- **What is expected**
Within the records below, find the line with "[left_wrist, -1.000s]" and the line with "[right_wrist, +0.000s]", then reproduce exactly those two lines and all lines between them, without any picture.
-- Dataset extract follows --
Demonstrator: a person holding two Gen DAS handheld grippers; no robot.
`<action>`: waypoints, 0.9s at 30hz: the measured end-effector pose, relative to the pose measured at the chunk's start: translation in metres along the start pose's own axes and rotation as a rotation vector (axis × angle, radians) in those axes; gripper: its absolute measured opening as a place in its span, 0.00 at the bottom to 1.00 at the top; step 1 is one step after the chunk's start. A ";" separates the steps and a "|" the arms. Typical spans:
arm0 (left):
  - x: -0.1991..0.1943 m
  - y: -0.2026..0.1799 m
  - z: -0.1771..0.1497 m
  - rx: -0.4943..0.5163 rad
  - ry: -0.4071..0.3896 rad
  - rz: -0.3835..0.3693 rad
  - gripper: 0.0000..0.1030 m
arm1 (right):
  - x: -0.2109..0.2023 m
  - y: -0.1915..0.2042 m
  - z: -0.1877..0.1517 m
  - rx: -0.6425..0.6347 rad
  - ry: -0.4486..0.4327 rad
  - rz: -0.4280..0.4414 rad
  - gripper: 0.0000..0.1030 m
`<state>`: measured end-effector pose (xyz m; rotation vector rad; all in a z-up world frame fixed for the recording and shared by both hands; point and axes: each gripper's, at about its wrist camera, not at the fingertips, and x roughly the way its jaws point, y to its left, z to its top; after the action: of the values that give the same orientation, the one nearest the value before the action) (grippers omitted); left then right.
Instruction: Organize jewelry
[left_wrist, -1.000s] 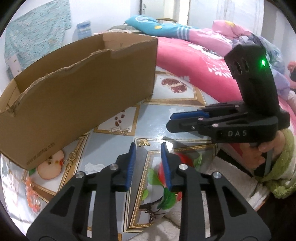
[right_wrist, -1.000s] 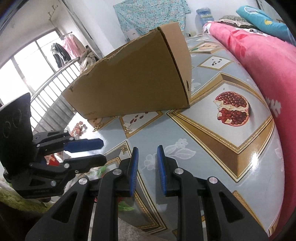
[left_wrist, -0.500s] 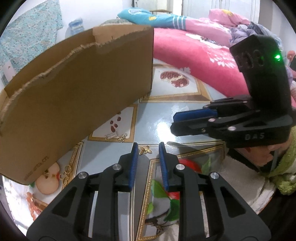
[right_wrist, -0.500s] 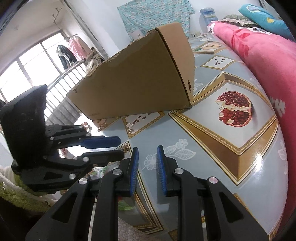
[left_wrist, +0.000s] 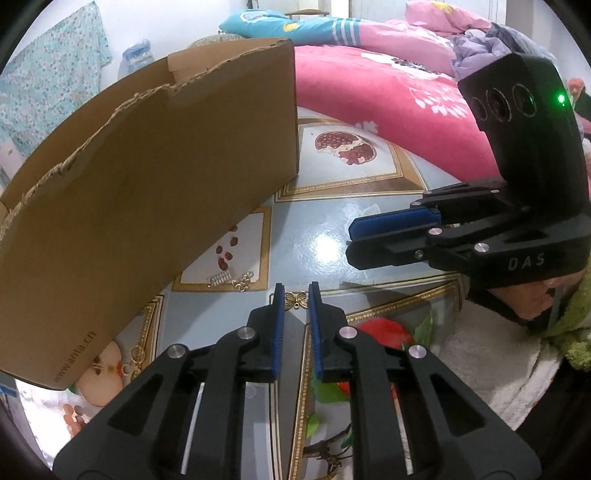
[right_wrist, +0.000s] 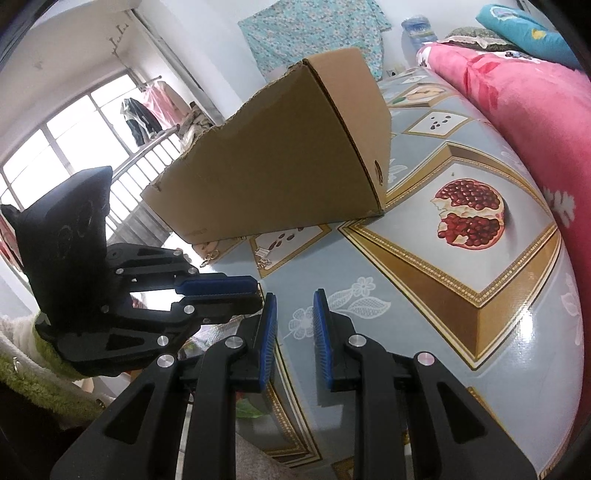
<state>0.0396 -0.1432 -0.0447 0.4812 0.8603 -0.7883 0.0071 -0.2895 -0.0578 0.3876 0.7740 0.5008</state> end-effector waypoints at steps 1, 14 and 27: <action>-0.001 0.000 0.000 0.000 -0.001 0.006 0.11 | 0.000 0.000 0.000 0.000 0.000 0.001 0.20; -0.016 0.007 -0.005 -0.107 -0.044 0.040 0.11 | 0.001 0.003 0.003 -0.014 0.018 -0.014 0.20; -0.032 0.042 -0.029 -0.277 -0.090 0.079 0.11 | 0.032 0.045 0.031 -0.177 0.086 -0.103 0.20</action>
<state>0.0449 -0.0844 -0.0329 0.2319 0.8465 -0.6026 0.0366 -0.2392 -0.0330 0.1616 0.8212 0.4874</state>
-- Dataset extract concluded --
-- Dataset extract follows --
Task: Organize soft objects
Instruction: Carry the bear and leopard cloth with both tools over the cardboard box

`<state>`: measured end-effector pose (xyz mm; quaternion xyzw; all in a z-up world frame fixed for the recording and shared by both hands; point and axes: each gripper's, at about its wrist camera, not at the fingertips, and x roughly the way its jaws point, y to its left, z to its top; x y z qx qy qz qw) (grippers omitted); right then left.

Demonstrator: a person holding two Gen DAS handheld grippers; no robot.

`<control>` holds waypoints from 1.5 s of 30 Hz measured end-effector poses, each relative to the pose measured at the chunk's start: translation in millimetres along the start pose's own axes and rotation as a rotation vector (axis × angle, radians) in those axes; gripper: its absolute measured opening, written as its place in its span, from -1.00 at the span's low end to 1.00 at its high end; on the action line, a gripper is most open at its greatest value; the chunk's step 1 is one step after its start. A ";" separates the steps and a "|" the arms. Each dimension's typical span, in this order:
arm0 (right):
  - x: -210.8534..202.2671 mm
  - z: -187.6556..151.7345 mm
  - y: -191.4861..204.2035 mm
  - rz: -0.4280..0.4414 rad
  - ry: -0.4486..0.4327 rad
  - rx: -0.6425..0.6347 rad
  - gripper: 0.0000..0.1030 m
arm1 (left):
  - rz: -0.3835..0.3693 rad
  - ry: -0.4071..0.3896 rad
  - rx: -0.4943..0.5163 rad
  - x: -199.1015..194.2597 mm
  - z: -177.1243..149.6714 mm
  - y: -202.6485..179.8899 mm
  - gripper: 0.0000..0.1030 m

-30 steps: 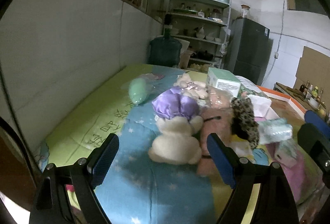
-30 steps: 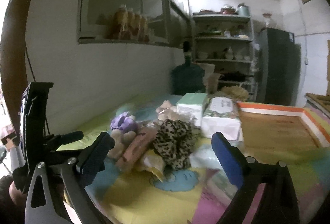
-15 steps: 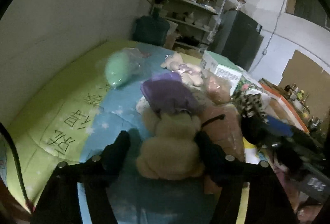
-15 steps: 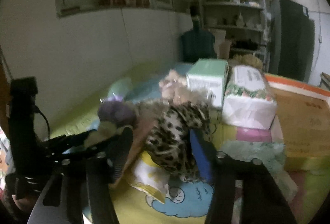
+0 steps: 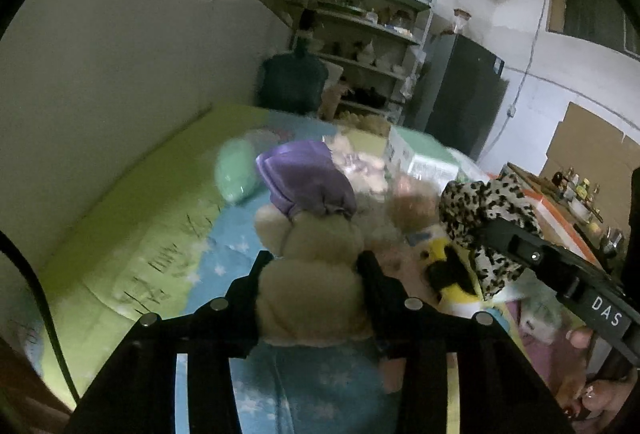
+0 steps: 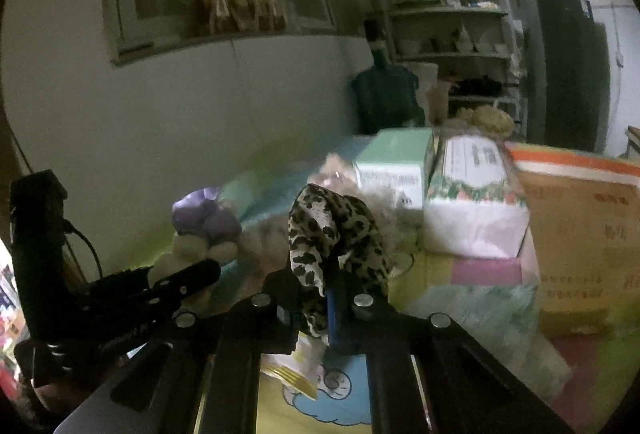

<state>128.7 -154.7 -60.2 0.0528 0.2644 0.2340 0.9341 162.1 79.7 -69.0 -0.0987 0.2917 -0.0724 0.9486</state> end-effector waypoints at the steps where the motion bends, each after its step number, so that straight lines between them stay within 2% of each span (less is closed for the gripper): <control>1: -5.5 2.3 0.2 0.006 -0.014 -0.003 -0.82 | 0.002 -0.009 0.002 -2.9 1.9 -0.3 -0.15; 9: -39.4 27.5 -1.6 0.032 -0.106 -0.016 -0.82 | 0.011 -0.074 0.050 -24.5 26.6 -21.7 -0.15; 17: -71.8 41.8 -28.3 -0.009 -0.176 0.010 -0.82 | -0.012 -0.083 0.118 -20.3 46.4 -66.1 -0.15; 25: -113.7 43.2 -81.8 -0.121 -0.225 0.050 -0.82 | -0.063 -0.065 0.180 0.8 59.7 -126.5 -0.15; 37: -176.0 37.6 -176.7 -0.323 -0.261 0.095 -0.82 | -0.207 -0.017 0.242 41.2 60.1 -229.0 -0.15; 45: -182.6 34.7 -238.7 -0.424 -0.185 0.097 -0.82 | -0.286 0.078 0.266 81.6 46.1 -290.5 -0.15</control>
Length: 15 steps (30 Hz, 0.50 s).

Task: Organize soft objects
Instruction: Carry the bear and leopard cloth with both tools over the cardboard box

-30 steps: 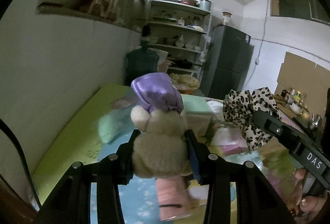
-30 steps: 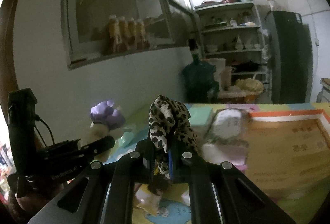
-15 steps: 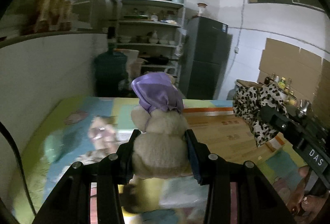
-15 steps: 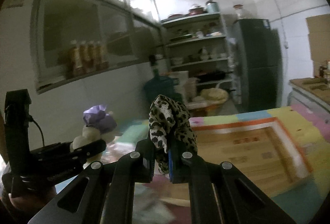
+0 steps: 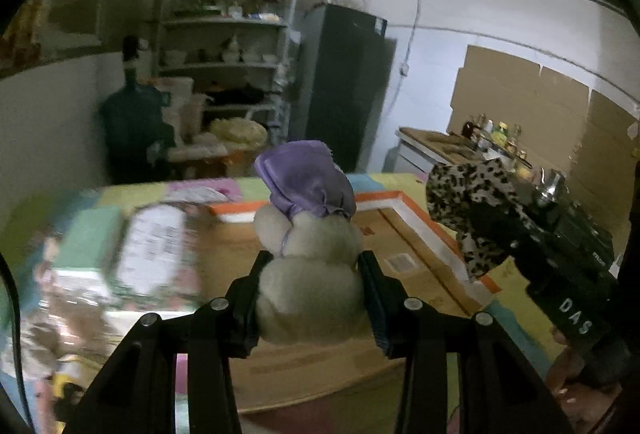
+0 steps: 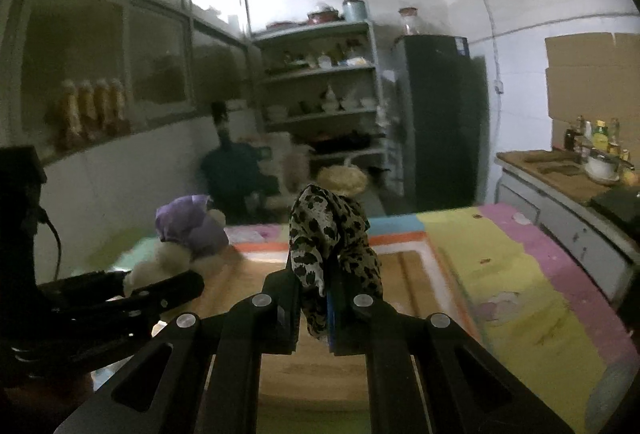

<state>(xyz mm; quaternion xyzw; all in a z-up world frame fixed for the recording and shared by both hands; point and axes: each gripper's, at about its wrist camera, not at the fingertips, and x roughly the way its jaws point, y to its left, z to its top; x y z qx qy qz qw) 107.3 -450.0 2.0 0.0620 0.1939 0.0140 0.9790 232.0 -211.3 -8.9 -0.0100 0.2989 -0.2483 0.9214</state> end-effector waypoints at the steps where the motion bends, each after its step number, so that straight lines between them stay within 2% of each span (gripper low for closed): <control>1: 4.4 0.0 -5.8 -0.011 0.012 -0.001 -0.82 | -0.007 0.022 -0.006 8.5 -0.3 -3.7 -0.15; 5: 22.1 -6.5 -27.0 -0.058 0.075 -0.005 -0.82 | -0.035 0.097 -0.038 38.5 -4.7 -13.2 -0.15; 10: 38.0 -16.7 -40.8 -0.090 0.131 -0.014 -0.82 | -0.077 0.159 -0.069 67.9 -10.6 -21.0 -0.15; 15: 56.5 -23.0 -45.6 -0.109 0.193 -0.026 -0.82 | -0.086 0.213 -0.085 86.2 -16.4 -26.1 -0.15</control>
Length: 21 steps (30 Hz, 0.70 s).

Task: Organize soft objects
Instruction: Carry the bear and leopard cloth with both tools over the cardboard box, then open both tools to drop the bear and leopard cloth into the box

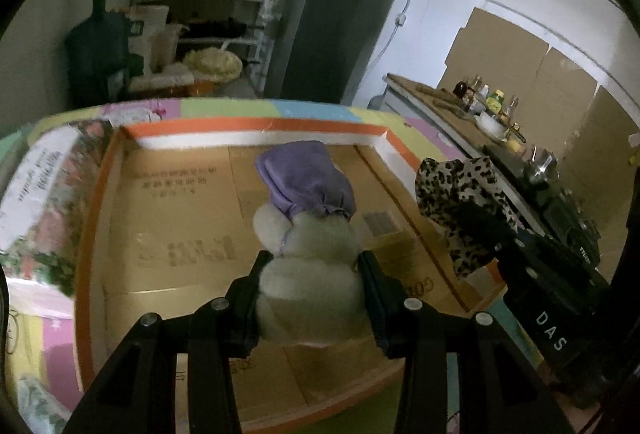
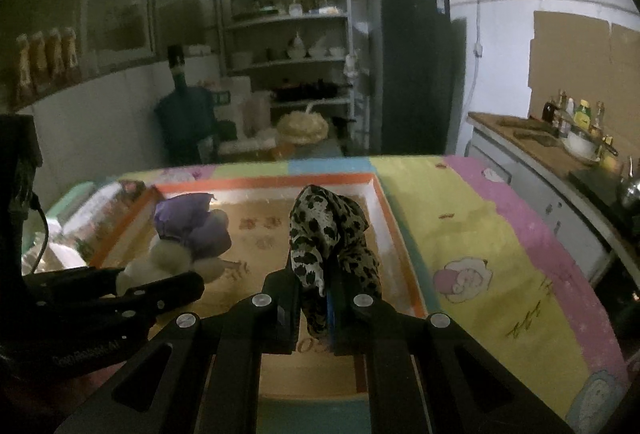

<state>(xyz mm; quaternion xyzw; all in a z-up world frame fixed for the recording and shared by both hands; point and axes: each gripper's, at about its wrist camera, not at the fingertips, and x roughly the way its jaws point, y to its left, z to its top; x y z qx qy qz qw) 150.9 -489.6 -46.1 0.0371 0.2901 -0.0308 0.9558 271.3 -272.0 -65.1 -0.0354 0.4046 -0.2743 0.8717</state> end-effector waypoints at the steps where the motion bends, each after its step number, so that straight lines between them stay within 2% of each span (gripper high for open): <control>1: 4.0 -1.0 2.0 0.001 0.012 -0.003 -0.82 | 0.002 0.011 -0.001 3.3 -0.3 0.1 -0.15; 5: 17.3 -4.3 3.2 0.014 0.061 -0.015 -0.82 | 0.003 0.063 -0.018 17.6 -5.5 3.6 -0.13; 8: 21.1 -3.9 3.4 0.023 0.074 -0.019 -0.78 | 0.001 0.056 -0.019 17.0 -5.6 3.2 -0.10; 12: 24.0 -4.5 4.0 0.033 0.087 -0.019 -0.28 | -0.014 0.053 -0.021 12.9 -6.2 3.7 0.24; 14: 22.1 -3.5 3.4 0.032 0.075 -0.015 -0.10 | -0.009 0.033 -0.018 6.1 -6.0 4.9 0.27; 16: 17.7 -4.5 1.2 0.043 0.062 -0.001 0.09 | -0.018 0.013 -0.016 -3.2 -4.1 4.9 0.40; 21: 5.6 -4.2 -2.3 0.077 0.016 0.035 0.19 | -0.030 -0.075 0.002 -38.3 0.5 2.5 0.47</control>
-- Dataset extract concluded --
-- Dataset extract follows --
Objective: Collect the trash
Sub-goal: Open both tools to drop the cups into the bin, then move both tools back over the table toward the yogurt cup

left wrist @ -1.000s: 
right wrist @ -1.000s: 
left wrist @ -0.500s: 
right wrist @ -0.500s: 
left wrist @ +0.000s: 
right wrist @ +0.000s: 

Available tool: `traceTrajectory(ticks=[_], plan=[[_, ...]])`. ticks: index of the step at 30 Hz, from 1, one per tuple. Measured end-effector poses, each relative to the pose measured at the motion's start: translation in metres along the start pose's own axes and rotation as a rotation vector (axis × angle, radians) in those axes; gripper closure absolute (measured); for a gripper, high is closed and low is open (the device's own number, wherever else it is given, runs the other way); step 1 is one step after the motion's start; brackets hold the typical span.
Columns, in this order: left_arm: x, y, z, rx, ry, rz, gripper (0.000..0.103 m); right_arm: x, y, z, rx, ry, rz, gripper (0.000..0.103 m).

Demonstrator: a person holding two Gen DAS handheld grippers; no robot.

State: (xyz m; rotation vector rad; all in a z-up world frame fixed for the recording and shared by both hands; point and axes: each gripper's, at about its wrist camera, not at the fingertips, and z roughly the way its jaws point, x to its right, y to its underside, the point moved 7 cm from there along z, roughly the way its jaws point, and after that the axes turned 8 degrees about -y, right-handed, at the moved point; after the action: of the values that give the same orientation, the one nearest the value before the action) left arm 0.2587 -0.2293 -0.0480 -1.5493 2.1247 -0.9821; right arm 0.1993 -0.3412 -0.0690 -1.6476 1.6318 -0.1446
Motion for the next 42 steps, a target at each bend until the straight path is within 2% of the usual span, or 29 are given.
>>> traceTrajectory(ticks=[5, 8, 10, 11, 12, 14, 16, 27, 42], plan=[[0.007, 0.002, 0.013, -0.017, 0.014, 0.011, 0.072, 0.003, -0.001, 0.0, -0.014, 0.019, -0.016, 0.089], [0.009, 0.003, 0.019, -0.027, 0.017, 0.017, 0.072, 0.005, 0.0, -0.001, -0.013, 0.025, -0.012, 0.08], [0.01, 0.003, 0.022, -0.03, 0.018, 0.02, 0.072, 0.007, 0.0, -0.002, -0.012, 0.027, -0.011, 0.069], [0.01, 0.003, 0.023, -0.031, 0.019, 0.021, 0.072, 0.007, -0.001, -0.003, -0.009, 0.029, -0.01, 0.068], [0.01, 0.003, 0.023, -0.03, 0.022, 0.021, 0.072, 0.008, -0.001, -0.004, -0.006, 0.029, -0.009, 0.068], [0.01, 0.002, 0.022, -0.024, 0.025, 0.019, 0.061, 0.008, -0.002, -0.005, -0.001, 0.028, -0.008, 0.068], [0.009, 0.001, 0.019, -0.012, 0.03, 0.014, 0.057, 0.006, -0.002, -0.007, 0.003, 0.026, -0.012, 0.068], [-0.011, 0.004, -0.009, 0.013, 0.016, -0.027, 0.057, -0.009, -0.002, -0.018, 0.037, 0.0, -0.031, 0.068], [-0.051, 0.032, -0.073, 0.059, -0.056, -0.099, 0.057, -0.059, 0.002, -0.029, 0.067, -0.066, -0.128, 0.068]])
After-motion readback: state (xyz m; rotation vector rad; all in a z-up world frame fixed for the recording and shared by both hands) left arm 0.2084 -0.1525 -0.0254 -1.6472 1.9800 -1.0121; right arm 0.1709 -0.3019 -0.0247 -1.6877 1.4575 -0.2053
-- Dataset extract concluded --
- **Final answer**
[left_wrist, -1.000s] 
[right_wrist, -1.000s] 
[left_wrist, -0.500s] 
[right_wrist, -0.500s] 
[left_wrist, +0.000s] 
[right_wrist, +0.000s] 

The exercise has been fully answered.